Intervistato dal Secolo, l'ex tesoriere ribadisce la sua disponibilità a chiarire ogni particolare sulla gestione dei finanziamenti pubblici e sulle persone coinvolte: «Parlare in questo momento non ha senso. Per tutti Belsito è il diavolo»

Era facile prevederlo. Con un'inchiesta in corso le parole non potevano che arrivare col contagocce. Ma al Secolo non si sono persi d'animo e, microfoni alla mano, hanno fatto visita all'ex tesoriere della Lega Nord Francesco Belsito.

E in effetti qualcosa sono riusciti a fare scappare dalla bocca di colui che in queste ore è indicato come l'indagato principale dell'inchiesta. «Posso chiarire tutto, io ero solo un contabile - ha detto - non ho mai agito per i fatti miei. Oggi per tutti sono il diavolo, io mi tengo la croce e la porto. Ma ho fatto solo il mio lavoro, e sono stato un buon amministratore».

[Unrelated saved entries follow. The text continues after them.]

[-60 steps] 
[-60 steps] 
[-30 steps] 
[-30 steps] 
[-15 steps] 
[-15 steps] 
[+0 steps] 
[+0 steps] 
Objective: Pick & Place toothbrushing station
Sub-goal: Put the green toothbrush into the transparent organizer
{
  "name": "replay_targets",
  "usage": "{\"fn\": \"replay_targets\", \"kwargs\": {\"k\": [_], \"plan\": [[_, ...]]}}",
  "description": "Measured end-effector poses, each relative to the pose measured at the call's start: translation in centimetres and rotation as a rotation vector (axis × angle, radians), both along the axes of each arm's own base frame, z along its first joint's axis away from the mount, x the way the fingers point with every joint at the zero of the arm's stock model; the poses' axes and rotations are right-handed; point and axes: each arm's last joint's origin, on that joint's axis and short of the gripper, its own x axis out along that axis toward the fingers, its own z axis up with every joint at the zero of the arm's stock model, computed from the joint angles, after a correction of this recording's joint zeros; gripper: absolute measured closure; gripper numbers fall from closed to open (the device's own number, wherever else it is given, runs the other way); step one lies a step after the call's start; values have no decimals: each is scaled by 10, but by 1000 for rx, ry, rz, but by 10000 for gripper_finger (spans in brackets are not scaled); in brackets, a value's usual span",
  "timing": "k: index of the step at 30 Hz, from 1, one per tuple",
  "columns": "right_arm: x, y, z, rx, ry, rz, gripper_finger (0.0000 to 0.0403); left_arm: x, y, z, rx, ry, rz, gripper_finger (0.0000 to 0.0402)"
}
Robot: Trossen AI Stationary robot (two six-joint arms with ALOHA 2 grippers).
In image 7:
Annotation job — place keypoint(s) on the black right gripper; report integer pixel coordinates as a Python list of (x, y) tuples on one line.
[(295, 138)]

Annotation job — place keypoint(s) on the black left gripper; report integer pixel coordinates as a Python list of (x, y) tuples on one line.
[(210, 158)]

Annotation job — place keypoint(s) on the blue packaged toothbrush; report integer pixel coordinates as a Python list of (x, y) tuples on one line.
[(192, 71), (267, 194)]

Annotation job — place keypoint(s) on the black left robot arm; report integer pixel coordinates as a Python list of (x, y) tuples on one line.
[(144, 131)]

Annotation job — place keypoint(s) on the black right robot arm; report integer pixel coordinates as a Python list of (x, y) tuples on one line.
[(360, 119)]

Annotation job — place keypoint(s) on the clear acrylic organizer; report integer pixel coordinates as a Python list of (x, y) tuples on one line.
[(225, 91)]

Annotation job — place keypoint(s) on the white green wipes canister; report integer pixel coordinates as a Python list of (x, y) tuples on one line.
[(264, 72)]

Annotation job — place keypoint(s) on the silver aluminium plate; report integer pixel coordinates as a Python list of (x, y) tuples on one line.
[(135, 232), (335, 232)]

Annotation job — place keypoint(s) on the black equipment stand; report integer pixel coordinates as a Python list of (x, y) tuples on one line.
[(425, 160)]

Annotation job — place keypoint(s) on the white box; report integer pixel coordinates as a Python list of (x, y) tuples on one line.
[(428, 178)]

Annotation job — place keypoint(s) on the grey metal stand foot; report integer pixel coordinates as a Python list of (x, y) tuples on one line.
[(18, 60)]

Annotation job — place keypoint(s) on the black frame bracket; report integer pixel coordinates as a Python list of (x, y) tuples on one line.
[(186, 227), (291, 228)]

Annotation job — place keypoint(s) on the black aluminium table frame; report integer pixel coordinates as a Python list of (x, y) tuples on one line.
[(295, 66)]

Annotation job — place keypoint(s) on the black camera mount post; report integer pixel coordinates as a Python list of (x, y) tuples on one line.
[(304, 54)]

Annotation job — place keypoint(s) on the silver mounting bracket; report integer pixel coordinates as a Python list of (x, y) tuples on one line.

Secondo questo sfogo, le manovre illecite col denaro ricevuto dai finanziamenti pubblici non erano orchestrate dal contabile genovese, altri sapevano. Ma ora, come accennato, è escluso riuscire a carpire altri particolari sulla vicenda. «Ora non voglio parlare di indagini - prosegue Belsito -. Prima vogliamo vedere le carte, io e i miei legali, capire quali sono le contestazioni. Poi qualcosa dirò».


In attesa che la giustizia segua il suo corso, l'ex tesoriere ribadisce la sua disponibilità a spiegare tutto. «Io avrei voglia di parlare, di spiegare tutto - ha concluso Belsito -. Ma c'è un'inchiesta, c'è il lavoro delle procure. Ho l'ordine dal mio avvocato di non aprire bocca, di non parlare di nulla che riguardi le indagini. Parlare in questo momento non ha senso. Per tutti Belsito è il diavolo».